Indiana   1-12845   35-1778566

(State or Other Jurisdiction

of Incorporation)



File Number)


(IRS Employer

Identification No.)

7635 Interactive Way, Suite 200, Indianapolis, Indiana   46278
(Address of Principal Executive Offices)   (Zip Code)

Registrant’s telephone number, including area code (317) 707-2355


(Former Name or Former Address, if Changed Since Last Report)



Check the appropriate box below if the Form 8-K filing is intended to simultaneously satisfy the filing obligation of the registrant under any of the following provisions (see General Instruction A.2. below):


¨ Written communications pursuant to Rule 425 under the Securities Act (17 CFR 230.425)


x Soliciting material pursuant to Rule 14a-12 under the Exchange Act (17 CFR 240.14a-12)


¨ Pre-commencement communications pursuant to Rule 14d-2(b) under the Exchange Act (17 CFR 240.14d-2(b))


¨ Pre-commencement communications pursuant to Rule 13e-4(c) under the Exchange Act (17 CFR 240.13e-4(c))




ITEM 1.01 Entry into a Material Definitive Agreement.

On June 29, 2012, Brightpoint, Inc., an Indiana corporation (“Brightpoint” or the “Company”), Ingram Micro Inc., a Delaware corporation (“Parent”) and Beacon Sub, Inc., an Indiana corporation (“Merger Sub”), entered into an Agreement and Plan of Merger (the “Merger Agreement”) providing for the merger of Merger Sub with and into the Company (the “Merger”), with the Company surviving the Merger as a wholly-owned subsidiary of Parent. The Merger Agreement was unanimously approved by the Company’s Board of Directors (the “Board”).

Pursuant to the terms of the Merger Agreement, at the effective time of the Merger (the “Effective Time”), each share of common stock, par value $0.01 per share, of Brightpoint (the “Common Stock”) issued and outstanding immediately prior to the Effective Time, will be converted into the right to receive $9.00 in cash (the “Merger Consideration”), excluding treasury shares and shares held by any direct or indirect subsidiary of Parent (other than Merger Sub).

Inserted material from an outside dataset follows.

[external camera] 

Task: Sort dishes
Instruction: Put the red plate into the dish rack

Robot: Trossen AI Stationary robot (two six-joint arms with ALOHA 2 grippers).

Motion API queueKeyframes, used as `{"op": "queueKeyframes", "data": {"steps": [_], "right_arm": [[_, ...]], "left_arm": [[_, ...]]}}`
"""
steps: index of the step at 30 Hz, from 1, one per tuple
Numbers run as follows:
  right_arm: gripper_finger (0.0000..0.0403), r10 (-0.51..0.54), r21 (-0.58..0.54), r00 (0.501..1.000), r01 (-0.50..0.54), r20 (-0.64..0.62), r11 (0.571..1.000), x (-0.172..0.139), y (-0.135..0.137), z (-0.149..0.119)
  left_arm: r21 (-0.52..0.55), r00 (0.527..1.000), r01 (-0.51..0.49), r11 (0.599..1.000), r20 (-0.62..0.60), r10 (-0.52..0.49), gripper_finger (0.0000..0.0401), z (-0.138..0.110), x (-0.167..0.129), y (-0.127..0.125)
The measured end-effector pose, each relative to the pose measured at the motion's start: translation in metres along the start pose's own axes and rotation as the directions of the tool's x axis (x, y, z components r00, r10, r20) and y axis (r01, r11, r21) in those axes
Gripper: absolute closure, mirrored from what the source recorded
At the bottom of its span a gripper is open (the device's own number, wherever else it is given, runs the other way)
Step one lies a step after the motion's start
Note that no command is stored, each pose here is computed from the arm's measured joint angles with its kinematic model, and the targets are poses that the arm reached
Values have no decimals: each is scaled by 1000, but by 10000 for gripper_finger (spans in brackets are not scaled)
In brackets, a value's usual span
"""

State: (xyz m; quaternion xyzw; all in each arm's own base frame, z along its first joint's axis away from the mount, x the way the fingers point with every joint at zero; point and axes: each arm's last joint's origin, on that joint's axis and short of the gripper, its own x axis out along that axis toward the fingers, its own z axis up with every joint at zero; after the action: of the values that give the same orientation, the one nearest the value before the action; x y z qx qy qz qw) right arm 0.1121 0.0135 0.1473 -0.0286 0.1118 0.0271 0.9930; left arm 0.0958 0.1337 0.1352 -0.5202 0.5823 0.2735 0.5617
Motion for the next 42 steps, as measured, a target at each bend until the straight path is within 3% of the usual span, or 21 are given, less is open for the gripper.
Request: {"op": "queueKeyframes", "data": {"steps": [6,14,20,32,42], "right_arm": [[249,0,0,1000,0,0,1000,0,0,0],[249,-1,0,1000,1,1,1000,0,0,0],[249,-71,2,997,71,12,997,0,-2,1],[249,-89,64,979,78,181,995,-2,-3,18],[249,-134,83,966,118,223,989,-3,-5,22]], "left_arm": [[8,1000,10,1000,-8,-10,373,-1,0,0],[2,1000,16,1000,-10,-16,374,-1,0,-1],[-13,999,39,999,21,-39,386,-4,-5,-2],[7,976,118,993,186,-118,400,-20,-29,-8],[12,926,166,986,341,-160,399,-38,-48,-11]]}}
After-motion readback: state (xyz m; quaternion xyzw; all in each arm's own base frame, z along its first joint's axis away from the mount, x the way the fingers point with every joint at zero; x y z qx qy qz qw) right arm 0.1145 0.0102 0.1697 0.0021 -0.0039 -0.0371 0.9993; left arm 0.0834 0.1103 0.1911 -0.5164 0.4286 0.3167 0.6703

The Merger Agreement also provides that at the Effective Time, each outstanding restricted stock unit, restricted stock award and restricted share of Common Stock granted under any company stock plan will be converted into the right to receive $9.00 in cash.

Each of Brightpoint, Parent and Merger Sub has made customary representations and warranties in the Merger Agreement, and each has agreed to use its reasonable best efforts to consummate the Merger. Brightpoint has also agreed to various covenants in the Merger Agreement, including, among others, (i) to conduct its business in all material respects in the ordinary course consistent with past practice during the period between the execution of the Merger Agreement and the Effective Time and (ii) to cause a special meeting of Brightpoint’s shareholders to be held to consider the approval of the Merger Agreement.

Under a “no-shop” provision, Brightpoint may not solicit or initiate discussions (and has agreed to cease any existing discussions) with third parties regarding other proposals to acquire Brightpoint and has agreed to certain restrictions on its ability to respond to such proposals, subject to the fulfillment of certain fiduciary duties of the Board. The “no-shop” provision is subject to a customary “fiduciary-out” provision that allows Brightpoint, under certain circumstances, to provide information to and participate in discussions and engage in negotiations with third parties with respect to an alternative acquisition proposal that the Board, or any committee thereof, has determined is, or would reasonably be expected to result in, a Superior Proposal (as defined in the Merger Agreement).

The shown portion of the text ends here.